ECLI:NL:RVS:2023:3969
Raad van State
- Voorlopige voorziening+bodemzaak
- Rechtspraak.nl
Hoger beroep en verzoek om voorlopige voorziening in asielzaak tegen staatssecretaris van Justitie en Veiligheid
In deze zaak hebben vreemdelingen, aangeduid als vreemdeling 1 en vreemdeling 2, hoger beroep ingesteld tegen een uitspraak van de rechtbank Den Haag, zittingsplaats Utrecht, die op 25 juli 2023 hun beroepen tegen besluiten van de staatssecretaris van Justitie en Veiligheid ongegrond heeft verklaard. De staatssecretaris had op 1 en 8 juni 2023 de aanvragen van de vreemdelingen voor een verblijfsvergunning asiel voor bepaalde tijd niet-ontvankelijk verklaard. De vreemdelingen hebben vervolgens de voorzieningenrechter verzocht om een voorlopige voorziening te treffen, terwijl zij ook hoger beroep aantekenden tegen de uitspraak van de rechtbank.

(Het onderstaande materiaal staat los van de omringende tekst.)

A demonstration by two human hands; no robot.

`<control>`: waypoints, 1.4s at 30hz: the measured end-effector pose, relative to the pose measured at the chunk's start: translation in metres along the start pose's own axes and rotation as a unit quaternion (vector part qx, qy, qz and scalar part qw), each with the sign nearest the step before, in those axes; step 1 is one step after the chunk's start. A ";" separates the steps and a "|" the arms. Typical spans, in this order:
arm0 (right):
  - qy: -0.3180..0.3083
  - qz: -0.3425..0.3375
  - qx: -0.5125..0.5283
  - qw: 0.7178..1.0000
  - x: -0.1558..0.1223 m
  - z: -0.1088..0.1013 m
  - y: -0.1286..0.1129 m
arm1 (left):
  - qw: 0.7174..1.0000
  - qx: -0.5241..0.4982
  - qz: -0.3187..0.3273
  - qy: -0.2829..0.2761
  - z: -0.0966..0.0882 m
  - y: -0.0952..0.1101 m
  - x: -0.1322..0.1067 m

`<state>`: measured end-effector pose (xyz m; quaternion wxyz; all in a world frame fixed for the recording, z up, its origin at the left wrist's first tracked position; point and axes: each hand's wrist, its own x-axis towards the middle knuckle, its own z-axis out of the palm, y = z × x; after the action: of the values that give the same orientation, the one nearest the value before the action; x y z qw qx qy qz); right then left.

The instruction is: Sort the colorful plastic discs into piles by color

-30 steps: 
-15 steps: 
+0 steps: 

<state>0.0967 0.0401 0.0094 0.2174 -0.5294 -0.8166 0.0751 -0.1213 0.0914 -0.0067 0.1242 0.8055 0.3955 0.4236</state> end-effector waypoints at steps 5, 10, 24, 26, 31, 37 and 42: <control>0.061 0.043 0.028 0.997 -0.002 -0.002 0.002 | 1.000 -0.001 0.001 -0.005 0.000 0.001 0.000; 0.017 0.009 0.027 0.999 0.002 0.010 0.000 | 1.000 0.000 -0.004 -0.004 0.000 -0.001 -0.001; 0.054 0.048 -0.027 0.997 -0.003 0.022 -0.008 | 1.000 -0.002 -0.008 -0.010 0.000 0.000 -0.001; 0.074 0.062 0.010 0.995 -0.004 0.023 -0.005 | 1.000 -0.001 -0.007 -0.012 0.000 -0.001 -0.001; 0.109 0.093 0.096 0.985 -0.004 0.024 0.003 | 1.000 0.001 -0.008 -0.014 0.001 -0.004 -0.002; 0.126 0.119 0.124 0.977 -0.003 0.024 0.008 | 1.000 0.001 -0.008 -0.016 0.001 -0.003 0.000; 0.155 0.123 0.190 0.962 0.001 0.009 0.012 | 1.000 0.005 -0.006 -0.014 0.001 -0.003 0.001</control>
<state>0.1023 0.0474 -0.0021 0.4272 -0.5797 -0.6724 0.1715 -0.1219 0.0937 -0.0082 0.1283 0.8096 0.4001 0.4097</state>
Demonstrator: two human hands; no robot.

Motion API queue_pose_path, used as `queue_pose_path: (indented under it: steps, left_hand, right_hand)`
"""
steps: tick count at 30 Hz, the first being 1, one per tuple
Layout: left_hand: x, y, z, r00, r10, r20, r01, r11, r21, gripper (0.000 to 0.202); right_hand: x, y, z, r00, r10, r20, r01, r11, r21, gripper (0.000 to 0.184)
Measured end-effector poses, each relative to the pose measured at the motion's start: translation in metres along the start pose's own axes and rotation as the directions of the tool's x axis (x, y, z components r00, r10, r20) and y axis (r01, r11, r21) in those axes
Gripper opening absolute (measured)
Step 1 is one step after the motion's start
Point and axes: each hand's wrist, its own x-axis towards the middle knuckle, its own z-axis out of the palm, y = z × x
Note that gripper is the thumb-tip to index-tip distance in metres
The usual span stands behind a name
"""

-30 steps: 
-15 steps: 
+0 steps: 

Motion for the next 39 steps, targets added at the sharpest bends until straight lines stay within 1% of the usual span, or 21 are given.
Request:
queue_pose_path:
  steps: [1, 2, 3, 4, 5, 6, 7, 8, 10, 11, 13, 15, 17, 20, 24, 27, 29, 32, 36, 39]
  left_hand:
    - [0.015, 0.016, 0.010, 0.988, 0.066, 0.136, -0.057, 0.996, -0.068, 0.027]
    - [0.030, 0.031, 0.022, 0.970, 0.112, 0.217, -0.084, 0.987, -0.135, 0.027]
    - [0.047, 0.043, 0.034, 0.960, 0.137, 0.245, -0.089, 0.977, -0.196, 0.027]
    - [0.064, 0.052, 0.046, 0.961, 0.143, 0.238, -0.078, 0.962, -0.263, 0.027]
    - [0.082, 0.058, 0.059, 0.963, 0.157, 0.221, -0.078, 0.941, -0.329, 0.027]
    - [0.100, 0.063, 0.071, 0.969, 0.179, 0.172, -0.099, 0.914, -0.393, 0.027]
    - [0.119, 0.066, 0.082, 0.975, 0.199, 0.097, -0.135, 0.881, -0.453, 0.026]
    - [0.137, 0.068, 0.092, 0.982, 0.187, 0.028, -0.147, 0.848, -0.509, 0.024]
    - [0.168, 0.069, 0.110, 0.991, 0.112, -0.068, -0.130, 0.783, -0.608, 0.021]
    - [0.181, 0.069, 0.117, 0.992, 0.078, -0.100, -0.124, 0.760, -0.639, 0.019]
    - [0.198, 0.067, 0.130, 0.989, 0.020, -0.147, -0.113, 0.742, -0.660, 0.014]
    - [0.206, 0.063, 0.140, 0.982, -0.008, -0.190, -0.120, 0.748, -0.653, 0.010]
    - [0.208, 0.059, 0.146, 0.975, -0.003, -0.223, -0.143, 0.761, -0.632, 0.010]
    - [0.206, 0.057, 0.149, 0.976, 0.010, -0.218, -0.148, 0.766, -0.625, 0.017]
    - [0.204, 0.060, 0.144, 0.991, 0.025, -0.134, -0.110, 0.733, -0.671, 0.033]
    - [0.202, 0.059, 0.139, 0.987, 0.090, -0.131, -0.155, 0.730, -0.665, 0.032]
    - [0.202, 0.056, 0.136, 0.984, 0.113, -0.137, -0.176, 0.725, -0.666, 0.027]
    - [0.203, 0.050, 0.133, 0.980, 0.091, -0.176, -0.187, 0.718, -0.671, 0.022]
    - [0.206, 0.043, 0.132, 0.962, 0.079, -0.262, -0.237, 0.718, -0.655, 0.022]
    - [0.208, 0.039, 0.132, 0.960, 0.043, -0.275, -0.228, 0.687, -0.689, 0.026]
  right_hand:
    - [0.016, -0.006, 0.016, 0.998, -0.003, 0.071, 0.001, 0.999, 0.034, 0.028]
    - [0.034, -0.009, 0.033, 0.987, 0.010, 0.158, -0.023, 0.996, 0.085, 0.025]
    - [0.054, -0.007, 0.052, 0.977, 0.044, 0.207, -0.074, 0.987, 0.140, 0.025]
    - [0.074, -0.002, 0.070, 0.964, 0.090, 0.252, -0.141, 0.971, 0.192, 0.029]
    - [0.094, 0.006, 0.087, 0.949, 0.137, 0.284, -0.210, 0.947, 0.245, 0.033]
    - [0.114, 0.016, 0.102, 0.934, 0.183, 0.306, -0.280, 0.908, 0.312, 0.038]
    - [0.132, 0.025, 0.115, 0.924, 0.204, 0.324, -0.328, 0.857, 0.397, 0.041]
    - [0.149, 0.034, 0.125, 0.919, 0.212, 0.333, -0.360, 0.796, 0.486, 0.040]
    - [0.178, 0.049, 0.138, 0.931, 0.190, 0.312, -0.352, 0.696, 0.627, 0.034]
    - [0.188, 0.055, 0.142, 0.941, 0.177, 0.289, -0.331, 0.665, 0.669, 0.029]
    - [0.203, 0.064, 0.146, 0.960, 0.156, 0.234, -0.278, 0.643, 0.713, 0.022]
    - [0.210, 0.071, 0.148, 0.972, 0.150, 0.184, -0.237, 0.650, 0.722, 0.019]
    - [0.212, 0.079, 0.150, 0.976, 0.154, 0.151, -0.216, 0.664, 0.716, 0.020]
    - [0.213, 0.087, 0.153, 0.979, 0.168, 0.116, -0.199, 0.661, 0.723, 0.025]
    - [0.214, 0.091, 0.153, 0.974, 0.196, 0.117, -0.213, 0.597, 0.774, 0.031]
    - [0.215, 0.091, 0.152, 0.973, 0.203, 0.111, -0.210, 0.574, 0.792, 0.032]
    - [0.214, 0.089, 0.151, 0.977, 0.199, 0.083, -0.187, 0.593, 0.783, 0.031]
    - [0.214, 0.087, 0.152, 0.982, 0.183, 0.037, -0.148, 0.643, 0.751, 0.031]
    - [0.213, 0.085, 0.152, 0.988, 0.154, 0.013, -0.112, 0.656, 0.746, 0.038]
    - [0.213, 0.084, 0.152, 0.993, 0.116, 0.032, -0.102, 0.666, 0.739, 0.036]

De voorzieningenrechter van de Afdeling bestuursrechtspraak van de Raad van State heeft op 25 oktober 2023 uitspraak gedaan. De rechter bevestigde de uitspraak van de rechtbank en oordeelde dat het hoger beroep niet leidt tot vernietiging van de eerdere uitspraak. De rechtbank had terecht en op goede gronden geoordeeld, en de voorzieningenrechter nam de motivering van de rechtbank over. Het hogerberoepschrift bevatte geen vragen die in het belang van de rechtseenheid, rechtsontwikkeling of rechtsbescherming beantwoord moesten worden, waardoor het hoger beroep ongegrond werd verklaard.
Het verzoek om een voorlopige voorziening werd afgewezen, en de staatssecretaris werd niet verplicht om proceskosten te vergoeden. De uitspraak werd openbaar uitgesproken door de voorzieningenrechter, mr. A.J.C. de Moor-van Vugt, in aanwezigheid van de griffier, mr. W.M. Vos.